The following AnyFlow checkpoints are supported:
| Checkpoint | Backbone | Description |
|------------|----------|-------------|
| [`nvidia/AnyFlow-Wan2.1-T2V-1.3B-Diffusers`](https://huggingface.co/nvidia/AnyFlow-Wan2.1-T2V-1.3B-Diffusers) | Wan2.1 1.3B | Bidirectional T2V, lightweight |
| [`nvidia/AnyFlow-Wan2.1-T2V-14B-Diffusers`](https://huggingface.co/nvidia/AnyFlow-Wan2.1-T2V-14B-Diffusers) | Wan2.1 14B | Bidirectional T2V, full quality |
| [`nvidia/AnyFlow-FAR-Wan2.1-1.3B-Diffusers`](https://huggingface.co/nvidia/AnyFlow-FAR-Wan2.1-1.3B-Diffusers) | FAR + Wan2.1 1.3B | Causal T2V / I2V / V2V |
| [`nvidia/AnyFlow-FAR-Wan2.1-14B-Diffusers`](https://huggingface.co/nvidia/AnyFlow-FAR-Wan2.1-14B-Diffusers) | FAR + Wan2.1 14B | Causal T2V / I2V / V2V |
All four are grouped under the [`nvidia/anyflow`](https://huggingface.co/collections/nvidia/anyflow) Hugging Face collection.
> [!TIP]
> Choose `AnyFlowPipeline` for traditional bidirectional text-to-video generation.
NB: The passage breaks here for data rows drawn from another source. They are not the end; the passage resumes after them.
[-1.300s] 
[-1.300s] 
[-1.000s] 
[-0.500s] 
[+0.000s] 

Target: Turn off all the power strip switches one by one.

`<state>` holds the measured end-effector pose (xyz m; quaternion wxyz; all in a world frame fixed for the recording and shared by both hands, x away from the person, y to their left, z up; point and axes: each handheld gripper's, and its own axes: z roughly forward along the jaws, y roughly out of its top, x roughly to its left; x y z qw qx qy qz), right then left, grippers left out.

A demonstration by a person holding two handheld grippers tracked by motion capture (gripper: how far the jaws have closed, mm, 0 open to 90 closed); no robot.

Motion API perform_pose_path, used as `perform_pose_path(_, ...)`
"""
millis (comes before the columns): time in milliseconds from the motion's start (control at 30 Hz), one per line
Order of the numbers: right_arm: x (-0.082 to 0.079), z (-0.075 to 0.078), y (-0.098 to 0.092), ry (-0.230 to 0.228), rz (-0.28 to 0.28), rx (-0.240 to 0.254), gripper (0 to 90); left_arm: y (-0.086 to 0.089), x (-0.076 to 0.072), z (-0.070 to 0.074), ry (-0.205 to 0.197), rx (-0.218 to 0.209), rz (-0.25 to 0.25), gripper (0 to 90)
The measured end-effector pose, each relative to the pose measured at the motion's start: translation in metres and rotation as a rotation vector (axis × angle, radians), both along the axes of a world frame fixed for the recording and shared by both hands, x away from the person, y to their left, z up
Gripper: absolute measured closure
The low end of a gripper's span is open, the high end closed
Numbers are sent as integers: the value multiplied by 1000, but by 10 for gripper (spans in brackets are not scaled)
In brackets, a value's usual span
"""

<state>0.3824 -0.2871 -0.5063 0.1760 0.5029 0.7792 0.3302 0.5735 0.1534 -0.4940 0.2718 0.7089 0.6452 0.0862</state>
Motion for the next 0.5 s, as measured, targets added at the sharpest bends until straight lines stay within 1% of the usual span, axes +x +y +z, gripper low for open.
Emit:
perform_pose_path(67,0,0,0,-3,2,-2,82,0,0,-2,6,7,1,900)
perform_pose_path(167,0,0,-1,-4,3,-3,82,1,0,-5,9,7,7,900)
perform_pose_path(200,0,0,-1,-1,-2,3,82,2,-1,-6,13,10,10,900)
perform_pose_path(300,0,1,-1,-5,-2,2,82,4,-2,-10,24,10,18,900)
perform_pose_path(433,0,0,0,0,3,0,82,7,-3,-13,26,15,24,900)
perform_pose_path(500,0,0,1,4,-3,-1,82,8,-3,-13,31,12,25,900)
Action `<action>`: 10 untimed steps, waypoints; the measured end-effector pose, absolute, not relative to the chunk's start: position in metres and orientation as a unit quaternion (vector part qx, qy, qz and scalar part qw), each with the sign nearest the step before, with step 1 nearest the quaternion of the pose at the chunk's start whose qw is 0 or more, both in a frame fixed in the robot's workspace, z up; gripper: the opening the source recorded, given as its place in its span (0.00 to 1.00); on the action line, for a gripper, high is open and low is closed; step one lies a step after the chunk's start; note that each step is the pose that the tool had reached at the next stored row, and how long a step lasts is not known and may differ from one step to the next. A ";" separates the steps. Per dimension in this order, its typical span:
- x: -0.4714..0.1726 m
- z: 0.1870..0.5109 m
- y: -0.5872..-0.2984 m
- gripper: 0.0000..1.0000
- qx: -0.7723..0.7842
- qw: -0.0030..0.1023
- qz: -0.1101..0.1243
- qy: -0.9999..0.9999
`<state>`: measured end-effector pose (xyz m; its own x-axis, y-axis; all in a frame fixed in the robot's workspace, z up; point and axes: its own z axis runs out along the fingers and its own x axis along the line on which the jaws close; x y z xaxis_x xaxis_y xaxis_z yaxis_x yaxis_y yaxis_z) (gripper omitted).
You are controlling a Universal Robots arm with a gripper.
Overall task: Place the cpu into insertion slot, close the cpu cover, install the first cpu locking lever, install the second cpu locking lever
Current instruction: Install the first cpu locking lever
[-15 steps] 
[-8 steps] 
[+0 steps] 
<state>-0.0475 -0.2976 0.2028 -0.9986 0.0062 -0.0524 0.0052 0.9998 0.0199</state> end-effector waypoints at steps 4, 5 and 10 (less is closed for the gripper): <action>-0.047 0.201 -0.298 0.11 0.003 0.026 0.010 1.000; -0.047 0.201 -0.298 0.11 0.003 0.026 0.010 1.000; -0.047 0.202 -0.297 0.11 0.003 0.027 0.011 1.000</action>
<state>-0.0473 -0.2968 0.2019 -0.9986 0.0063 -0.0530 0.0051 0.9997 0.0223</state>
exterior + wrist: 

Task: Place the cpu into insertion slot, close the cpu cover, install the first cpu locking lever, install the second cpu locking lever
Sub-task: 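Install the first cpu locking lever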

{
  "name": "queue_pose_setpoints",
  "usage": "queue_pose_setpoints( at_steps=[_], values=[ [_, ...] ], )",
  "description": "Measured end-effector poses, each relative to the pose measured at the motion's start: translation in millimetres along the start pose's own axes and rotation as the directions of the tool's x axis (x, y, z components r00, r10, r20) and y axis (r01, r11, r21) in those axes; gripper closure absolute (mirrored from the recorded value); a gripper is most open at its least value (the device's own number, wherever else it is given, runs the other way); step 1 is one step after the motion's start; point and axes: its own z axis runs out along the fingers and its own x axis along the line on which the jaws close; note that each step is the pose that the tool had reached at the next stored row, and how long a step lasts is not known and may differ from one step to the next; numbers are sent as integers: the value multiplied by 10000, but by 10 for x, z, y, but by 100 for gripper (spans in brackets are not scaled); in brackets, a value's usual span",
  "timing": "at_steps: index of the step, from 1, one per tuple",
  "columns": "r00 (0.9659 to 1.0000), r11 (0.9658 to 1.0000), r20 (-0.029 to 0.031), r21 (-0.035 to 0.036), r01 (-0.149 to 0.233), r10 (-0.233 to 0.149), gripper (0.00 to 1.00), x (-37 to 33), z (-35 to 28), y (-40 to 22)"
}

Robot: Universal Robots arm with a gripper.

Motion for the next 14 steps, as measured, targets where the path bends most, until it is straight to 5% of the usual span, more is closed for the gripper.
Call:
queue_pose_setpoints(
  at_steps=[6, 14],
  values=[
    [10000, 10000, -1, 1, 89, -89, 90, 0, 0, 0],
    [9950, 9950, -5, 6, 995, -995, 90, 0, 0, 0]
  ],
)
Choose `AnyFlowFARPipeline` for streaming I2V, video continuation (V2V), or any setup that benefits from frame-by-frame autoregressive sampling.
> [!TIP]
> AnyFlow supports any-step sampling: a single distilled checkpoint can be evaluated at 1, 2, 4, 8, 16... NFE without retraining. Quality scales monotonically with steps in our benchmarks.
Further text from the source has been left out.